Ferguson got a new court hearing in April 2012, and Erickson testified that he had lied about Ferguson's involvement in the murder during his initial trial. Then Trump, the janitor, took the stand and admitted that he too had lied at the trial. A convicted sex offender, Trump now claimed that police pressured him to implicate Ferguson and Erickson from looking at a photo.
"He said, 'It would be very helpful if you can help us with this ... by identifying them.'" Trump testified in 2012. "I felt very intimidated, because the only thing I wanted to do, at that point, was to do the right thing. I'd been in enough trouble."

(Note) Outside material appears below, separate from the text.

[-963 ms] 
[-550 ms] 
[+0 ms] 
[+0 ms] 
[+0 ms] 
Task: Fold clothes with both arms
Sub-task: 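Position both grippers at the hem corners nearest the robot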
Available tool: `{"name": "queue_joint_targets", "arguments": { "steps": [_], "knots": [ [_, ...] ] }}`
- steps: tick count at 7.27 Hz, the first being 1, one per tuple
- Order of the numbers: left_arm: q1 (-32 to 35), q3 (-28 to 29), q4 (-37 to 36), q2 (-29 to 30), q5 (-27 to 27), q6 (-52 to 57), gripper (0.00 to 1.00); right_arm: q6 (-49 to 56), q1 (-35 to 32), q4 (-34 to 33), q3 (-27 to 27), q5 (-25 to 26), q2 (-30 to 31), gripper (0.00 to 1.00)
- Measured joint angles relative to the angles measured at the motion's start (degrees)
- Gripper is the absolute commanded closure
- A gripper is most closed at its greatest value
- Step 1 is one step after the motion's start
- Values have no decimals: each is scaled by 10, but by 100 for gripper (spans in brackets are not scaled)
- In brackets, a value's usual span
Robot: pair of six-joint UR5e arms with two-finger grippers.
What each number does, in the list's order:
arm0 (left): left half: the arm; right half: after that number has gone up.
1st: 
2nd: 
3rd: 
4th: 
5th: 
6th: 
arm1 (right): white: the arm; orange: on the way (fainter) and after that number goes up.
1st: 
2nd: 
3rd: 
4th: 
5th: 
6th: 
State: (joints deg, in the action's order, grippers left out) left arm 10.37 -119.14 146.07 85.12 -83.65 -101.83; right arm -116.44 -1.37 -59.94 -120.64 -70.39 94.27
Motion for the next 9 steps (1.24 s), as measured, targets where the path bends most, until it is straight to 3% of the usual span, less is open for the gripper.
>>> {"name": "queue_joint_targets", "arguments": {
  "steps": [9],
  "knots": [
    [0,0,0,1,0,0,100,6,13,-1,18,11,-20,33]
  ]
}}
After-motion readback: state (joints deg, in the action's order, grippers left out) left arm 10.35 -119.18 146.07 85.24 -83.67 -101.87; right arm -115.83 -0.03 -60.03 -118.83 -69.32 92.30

Ryan Ferguson thought his nightmare was over, but Judge Daniel Green didn't believe Erickson's most recent account and found that there wasn't enough reliable new evidence to overturn his conviction.
Ferguson appealed Green's ruling. In September, his lawyers made arguments in Western District appeals court, rebutting his conviction.
Today, that court overturned Ferguson's murder conviction, on the grounds that the prosecution withheld from the defense a phone conversation that an investigator in the Boone County prosecutor's office conducted with Trump's wife, Barbara Trump, "which impeached Jerry Trump's explanation for his ability to identify Ferguson," Judge Martin wrote.
"The undisclosed evidence renders Ferguson's verdict not worthy of confidence," she said.
After a decade of waiting, it seems that Ferguson can finally hope to clear his name.